## What is being asked:
Whenever a line of the entries below holds the string "pixels", copy that line and return it.
Records supplied START
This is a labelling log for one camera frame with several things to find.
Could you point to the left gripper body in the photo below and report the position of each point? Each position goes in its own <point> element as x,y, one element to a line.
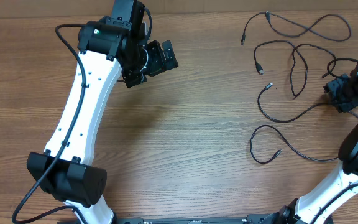
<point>155,59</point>

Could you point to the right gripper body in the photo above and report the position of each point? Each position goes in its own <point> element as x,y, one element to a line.
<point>339,93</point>

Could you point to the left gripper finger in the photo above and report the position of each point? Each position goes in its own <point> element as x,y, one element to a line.
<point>133,77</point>
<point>170,61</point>

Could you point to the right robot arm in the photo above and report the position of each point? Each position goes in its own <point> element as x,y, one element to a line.
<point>335,190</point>

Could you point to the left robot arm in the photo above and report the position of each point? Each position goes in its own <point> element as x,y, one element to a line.
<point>115,48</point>

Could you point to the cardboard wall panel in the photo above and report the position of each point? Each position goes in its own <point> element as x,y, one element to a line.
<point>63,8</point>

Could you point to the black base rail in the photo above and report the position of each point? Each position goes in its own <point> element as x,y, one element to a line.
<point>249,219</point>

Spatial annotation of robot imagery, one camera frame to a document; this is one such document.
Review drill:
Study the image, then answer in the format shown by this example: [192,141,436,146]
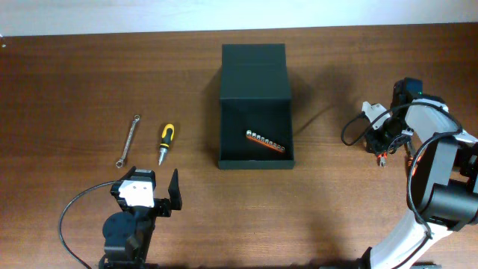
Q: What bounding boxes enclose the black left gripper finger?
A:
[116,166,136,183]
[168,169,182,210]

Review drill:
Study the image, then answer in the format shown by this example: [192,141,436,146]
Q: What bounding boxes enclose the red handled small pliers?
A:
[376,152,388,167]

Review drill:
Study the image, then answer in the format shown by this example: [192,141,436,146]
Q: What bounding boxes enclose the orange black needle nose pliers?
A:
[405,140,417,176]

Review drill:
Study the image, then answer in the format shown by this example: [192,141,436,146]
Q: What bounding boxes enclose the orange socket bit rail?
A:
[245,129,285,153]

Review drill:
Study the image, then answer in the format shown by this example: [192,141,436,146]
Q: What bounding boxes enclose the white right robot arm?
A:
[360,78,477,268]

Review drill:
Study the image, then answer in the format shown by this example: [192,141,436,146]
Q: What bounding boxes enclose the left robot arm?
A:
[99,167,182,268]

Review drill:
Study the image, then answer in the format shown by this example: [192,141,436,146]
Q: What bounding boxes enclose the yellow black stubby screwdriver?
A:
[158,123,175,166]

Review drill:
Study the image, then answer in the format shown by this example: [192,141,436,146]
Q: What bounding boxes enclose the black open box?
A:
[218,44,295,170]

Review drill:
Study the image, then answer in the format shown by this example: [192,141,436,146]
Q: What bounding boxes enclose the silver double ring wrench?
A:
[115,114,140,168]

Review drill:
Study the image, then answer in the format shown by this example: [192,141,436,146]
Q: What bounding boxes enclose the black right camera cable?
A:
[340,102,464,240]

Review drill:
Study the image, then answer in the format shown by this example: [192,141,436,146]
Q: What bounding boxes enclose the black camera cable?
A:
[58,181,117,269]
[340,102,464,240]

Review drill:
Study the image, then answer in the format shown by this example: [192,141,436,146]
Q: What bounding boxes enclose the black left camera cable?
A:
[58,181,117,269]

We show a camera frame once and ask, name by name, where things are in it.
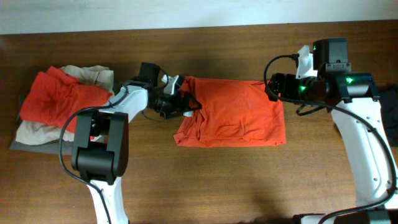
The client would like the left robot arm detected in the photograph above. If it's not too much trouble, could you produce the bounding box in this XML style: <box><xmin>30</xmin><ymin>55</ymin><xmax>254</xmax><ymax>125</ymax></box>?
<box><xmin>71</xmin><ymin>62</ymin><xmax>202</xmax><ymax>223</ymax></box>

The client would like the folded beige garment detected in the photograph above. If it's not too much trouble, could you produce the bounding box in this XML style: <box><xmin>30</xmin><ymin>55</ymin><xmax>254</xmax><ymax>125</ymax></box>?
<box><xmin>16</xmin><ymin>65</ymin><xmax>114</xmax><ymax>146</ymax></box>

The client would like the black garment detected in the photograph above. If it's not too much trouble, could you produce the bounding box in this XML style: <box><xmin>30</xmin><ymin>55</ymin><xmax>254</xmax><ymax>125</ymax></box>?
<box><xmin>379</xmin><ymin>85</ymin><xmax>397</xmax><ymax>147</ymax></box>

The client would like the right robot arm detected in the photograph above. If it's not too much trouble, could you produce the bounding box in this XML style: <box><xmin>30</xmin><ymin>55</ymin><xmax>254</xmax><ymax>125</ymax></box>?
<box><xmin>265</xmin><ymin>38</ymin><xmax>397</xmax><ymax>223</ymax></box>

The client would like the folded red shirt on stack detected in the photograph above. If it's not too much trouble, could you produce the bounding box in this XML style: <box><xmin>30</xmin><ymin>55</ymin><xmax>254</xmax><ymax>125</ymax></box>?
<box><xmin>20</xmin><ymin>67</ymin><xmax>112</xmax><ymax>128</ymax></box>

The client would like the folded grey garment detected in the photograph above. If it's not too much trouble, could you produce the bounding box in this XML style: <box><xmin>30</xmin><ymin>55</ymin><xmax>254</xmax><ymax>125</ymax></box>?
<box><xmin>9</xmin><ymin>93</ymin><xmax>75</xmax><ymax>156</ymax></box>

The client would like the red soccer t-shirt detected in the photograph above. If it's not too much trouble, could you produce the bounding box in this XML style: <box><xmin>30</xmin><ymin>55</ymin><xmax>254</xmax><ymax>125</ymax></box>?
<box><xmin>174</xmin><ymin>76</ymin><xmax>286</xmax><ymax>147</ymax></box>

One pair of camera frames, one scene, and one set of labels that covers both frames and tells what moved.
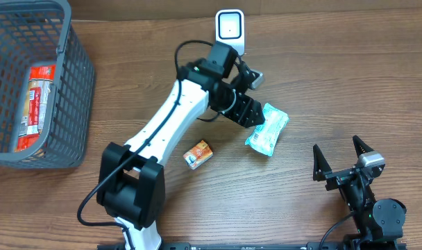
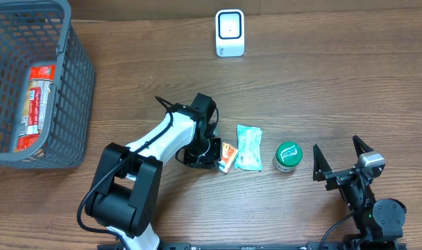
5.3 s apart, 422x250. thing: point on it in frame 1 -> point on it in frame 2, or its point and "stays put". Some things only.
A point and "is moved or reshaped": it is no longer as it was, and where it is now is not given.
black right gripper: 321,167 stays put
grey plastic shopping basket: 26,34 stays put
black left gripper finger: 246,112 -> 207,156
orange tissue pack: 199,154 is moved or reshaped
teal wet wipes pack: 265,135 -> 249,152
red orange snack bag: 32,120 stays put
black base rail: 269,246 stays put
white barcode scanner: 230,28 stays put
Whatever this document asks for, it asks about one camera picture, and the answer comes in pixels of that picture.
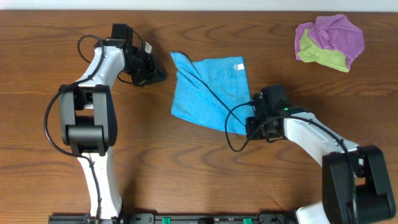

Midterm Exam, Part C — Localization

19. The blue microfiber cloth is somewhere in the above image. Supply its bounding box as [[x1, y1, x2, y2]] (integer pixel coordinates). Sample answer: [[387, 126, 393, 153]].
[[170, 52, 254, 135]]

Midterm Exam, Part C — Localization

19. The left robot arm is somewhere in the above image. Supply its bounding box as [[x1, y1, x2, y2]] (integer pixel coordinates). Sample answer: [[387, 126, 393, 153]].
[[58, 38, 165, 223]]

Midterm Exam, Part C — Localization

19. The green microfiber cloth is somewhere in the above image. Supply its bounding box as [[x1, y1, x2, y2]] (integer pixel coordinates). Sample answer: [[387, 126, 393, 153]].
[[296, 29, 349, 72]]

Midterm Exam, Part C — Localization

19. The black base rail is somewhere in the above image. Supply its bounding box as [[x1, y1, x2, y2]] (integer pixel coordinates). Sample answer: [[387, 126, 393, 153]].
[[47, 212, 299, 224]]

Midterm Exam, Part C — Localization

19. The purple microfiber cloth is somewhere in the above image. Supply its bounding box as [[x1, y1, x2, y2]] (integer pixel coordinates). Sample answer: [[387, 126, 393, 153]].
[[295, 14, 364, 69]]

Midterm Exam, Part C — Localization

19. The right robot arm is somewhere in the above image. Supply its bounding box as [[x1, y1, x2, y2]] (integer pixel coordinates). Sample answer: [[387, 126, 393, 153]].
[[246, 108, 396, 223]]

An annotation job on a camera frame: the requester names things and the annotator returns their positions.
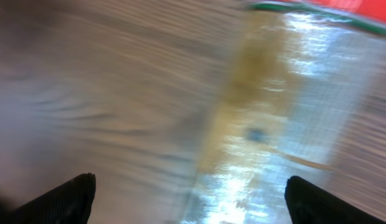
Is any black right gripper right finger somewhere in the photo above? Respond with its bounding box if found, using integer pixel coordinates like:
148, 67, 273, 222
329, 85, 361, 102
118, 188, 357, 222
285, 175, 386, 224

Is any long spaghetti packet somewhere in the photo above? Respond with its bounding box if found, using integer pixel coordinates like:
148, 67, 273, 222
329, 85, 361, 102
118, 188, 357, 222
180, 1, 386, 224

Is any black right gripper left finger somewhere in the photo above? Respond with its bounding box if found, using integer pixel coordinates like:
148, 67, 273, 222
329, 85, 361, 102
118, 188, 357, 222
0, 173, 96, 224

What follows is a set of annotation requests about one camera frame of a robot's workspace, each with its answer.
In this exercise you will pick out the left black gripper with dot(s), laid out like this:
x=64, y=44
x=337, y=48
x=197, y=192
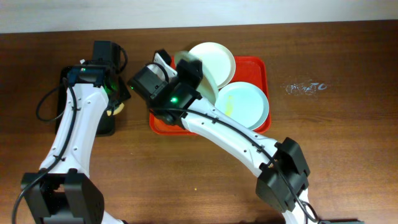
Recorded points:
x=123, y=94

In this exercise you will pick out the white plate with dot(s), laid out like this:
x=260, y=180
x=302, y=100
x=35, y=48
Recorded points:
x=218, y=60

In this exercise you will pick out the yellow green sponge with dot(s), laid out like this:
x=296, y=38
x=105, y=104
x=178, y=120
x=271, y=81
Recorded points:
x=116, y=110

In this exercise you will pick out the black plastic tray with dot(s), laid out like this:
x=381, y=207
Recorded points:
x=106, y=125

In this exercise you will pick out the red plastic tray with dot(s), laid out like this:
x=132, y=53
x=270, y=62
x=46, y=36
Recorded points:
x=252, y=70

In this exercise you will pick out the light green plate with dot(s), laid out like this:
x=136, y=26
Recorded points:
x=207, y=87

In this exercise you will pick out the light blue plate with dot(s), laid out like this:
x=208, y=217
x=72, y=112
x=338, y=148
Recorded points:
x=245, y=103

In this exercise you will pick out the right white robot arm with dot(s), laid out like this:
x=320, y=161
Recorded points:
x=280, y=167

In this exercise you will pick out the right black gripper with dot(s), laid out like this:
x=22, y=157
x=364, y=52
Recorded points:
x=188, y=75

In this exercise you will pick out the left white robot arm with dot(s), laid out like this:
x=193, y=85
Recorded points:
x=61, y=191

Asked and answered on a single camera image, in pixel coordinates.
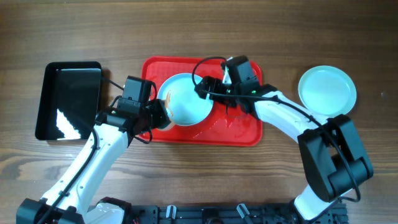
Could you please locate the green yellow sponge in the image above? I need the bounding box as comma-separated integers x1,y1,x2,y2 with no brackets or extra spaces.
158,100,175,131

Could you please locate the light blue plate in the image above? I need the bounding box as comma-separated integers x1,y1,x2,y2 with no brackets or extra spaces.
298,65,357,117
158,73,213,126

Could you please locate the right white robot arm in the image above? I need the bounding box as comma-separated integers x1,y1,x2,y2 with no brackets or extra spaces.
194,77,374,223

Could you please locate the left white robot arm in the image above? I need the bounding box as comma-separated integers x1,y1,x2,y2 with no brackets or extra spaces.
16,99,171,223

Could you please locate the red plastic tray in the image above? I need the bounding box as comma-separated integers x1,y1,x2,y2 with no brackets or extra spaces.
141,56,263,147

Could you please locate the black water basin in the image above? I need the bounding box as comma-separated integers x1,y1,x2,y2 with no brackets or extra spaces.
35,62,102,141

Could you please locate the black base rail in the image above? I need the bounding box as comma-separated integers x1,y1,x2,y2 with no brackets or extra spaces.
130,203,348,224

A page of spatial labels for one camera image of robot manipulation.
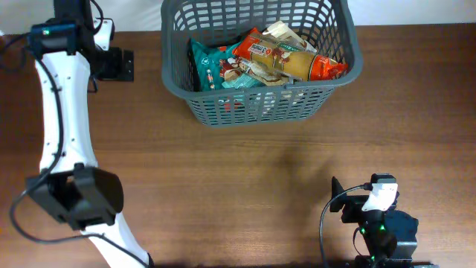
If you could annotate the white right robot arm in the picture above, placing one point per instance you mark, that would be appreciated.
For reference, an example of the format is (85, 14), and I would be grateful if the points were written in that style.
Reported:
(390, 235)

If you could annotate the mint green packet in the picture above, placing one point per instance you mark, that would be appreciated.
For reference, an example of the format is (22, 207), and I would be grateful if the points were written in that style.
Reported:
(237, 80)

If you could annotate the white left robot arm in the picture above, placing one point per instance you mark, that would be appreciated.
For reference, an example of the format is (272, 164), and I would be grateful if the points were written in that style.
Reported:
(72, 52)

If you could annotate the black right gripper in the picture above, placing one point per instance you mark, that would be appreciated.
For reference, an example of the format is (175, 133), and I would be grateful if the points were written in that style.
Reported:
(354, 205)

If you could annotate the grey plastic lattice basket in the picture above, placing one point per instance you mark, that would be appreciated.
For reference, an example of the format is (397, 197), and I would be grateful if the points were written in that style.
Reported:
(328, 25)

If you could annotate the San Remo spaghetti packet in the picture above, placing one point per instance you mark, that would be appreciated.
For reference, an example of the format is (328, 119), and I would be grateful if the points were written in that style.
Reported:
(288, 59)

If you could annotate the green Nescafe coffee bag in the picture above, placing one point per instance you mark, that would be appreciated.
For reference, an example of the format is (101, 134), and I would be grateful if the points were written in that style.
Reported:
(207, 60)

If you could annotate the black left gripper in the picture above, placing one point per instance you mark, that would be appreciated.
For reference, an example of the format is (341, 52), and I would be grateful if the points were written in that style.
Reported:
(117, 70)

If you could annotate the beige mushroom snack pouch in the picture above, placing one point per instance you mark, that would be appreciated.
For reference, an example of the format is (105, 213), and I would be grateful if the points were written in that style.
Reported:
(282, 32)

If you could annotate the glutinous rice bag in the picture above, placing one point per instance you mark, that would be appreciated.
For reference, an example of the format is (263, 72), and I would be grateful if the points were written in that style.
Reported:
(253, 69)

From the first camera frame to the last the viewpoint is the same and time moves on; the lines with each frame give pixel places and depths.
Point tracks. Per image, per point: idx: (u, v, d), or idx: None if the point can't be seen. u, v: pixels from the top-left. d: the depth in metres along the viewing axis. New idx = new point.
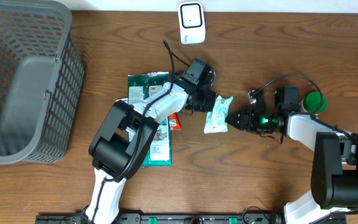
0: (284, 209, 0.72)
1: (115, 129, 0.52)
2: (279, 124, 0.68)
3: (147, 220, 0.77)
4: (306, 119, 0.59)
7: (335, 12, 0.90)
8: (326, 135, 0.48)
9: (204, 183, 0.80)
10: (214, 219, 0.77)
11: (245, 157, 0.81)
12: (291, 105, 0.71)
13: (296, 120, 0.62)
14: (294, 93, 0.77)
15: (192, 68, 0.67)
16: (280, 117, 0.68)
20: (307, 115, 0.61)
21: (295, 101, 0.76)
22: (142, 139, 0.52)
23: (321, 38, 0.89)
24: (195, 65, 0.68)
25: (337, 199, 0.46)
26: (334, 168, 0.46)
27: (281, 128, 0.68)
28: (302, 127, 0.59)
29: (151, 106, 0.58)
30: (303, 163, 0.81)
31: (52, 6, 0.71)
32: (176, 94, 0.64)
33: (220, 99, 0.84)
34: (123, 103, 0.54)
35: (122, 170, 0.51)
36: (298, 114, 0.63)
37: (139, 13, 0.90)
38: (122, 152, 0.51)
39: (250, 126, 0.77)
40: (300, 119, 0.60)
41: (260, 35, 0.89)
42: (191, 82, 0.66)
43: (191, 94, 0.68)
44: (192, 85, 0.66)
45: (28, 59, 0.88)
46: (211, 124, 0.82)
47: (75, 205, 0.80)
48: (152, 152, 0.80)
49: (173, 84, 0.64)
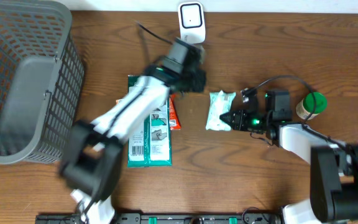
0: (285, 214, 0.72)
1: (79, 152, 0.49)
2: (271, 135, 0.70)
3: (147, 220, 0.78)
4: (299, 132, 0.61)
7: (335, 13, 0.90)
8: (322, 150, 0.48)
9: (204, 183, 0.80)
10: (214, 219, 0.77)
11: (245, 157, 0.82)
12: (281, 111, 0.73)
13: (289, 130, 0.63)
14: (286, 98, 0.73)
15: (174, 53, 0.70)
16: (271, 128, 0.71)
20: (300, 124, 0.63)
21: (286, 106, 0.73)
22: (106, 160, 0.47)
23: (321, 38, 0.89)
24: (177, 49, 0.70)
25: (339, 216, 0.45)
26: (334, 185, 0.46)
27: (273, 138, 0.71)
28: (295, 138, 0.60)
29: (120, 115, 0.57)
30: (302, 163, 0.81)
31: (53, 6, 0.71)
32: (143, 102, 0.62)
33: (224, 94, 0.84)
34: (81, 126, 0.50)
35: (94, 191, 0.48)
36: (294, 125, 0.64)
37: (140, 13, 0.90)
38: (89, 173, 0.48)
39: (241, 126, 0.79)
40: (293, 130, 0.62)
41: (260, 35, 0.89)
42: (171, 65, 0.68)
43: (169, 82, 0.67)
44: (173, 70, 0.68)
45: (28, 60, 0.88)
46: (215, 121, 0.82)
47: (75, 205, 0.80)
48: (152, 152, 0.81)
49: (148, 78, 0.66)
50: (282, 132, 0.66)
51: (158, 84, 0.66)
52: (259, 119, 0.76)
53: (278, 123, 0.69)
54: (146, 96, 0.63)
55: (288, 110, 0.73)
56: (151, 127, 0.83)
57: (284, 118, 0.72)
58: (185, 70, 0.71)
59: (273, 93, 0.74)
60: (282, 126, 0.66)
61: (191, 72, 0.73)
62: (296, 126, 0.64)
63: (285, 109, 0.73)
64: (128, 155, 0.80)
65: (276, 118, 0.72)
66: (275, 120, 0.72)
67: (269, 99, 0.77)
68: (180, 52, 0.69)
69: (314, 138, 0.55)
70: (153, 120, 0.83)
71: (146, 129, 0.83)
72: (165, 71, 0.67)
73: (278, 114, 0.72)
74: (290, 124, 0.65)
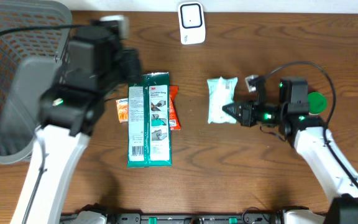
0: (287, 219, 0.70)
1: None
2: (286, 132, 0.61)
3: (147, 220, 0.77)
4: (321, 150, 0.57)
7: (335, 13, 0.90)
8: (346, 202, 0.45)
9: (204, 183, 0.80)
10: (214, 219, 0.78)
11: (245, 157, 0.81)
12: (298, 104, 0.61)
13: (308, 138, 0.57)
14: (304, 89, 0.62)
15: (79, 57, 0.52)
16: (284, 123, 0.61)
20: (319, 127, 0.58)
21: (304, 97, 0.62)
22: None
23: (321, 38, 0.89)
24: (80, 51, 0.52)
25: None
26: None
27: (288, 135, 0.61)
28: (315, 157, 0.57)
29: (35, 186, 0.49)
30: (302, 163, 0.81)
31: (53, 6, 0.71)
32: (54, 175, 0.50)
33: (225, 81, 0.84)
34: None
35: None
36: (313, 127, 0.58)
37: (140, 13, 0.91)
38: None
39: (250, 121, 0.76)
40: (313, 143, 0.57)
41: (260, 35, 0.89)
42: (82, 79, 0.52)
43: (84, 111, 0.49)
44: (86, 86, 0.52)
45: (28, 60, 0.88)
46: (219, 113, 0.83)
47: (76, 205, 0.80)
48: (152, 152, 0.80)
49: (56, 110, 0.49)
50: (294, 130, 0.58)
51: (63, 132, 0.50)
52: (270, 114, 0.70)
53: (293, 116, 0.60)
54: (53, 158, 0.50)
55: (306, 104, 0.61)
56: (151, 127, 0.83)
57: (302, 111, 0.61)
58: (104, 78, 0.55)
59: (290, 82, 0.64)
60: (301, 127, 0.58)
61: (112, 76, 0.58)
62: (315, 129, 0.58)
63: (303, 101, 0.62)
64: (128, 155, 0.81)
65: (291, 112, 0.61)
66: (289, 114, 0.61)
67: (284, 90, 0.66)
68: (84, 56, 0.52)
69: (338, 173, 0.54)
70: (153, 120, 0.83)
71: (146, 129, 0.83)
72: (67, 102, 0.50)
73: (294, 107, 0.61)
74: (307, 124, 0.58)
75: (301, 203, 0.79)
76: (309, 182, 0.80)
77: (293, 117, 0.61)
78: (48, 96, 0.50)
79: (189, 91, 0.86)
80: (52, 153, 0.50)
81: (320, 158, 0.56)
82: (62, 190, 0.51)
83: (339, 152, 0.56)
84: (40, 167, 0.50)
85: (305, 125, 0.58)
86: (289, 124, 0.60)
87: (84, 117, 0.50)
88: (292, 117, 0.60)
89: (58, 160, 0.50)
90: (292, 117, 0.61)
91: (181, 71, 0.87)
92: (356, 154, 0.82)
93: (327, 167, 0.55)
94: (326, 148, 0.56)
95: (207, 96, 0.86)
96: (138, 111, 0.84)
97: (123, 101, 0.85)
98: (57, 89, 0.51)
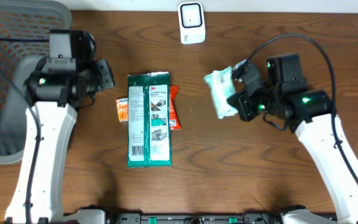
Records supplied END
## Result of this task:
Whatever this document asks for, it asks about one camera picture, and the answer comes in pixels of that picture.
Point tracks. Per image, per point: idx: (u, v, d), or idx: None if the point can't be seen. u, v: pixels from the top-left. d: the depth in metres along the viewing axis. New idx = new point.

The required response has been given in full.